Health and Safety: a Breakdown
by Emily Witt
Pantheon, 272 pp. $23.20
New Yorker journalist Emily Witt’s autoethnographic memoir Health & Safety is part elegy for the previous decade’s NYC-Berlin rave scene, and part indictment of America in the years leading up to and including Trump’s first term. The book progresses more or less chronologically with brief allusions to her youth when, having witnessed her druggiest childhood peers succumb to a kind of cyclical “self-generated squalor,” she opted for a sobriety compatible with her ambition. At 31, having established a career in journalism but not lasting love, Witt yielded to an interminable ennui that saw her desire for risk redouble, leading to the very squalor she’d previously avoided as she became a casualty of the long 2010s.

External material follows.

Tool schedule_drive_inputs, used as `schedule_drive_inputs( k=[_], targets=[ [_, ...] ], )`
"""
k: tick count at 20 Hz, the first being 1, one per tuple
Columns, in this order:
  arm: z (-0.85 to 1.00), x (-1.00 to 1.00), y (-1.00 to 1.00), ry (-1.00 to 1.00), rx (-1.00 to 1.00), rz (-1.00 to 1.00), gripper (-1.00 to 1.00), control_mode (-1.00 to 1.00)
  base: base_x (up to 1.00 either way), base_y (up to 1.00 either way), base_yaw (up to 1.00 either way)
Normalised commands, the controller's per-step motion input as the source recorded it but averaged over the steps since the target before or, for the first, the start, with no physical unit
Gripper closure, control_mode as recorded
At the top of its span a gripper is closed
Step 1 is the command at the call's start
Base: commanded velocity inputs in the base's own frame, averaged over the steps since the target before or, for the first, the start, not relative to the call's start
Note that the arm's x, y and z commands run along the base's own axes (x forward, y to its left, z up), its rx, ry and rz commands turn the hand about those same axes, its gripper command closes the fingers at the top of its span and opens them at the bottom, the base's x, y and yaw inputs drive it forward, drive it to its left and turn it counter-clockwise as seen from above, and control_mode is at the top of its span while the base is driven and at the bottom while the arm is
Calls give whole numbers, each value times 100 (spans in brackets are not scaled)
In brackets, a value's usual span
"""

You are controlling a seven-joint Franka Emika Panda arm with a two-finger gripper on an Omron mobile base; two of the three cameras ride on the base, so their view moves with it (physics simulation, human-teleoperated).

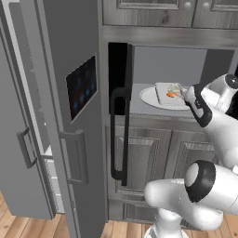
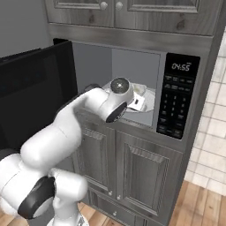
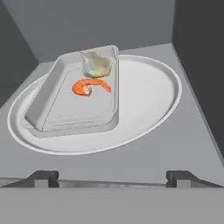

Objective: Place the tupperware containing the shrimp and garlic meal in the microwave. Close the microwave door and press the start button to reheat the meal.

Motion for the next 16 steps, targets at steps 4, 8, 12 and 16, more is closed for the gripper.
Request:
schedule_drive_inputs(
  k=[4,8,12,16],
  targets=[
    [55,-97,21,-4,-18,0,-100,-100,0,0,0],
    [64,-99,2,0,-19,3,-100,-100,0,0,0],
    [48,-100,13,0,-24,11,-100,-100,0,0,0],
    [38,-94,38,1,-26,15,-100,-100,0,0,0]
  ],
)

Witt makes it evident early on that she feels tread upon—by her biological clock, her want for enduring love, Cons and Neocons, the banks, Second Amendment loyalists, socialites, selfies, endocrine-disrupting chemicals, ecological collapse, civil rights infringement, intractable secularism, and perhaps most of all, the declining relevance and grandeur of her vocation of writing. These pressures, compounded and enmeshed in the 21st century, trigger in Witt (and the rest of her milieu) a defensive pursuit of professional and personal self-optimization more conducive to neuroses than an elusive state of “wellness.”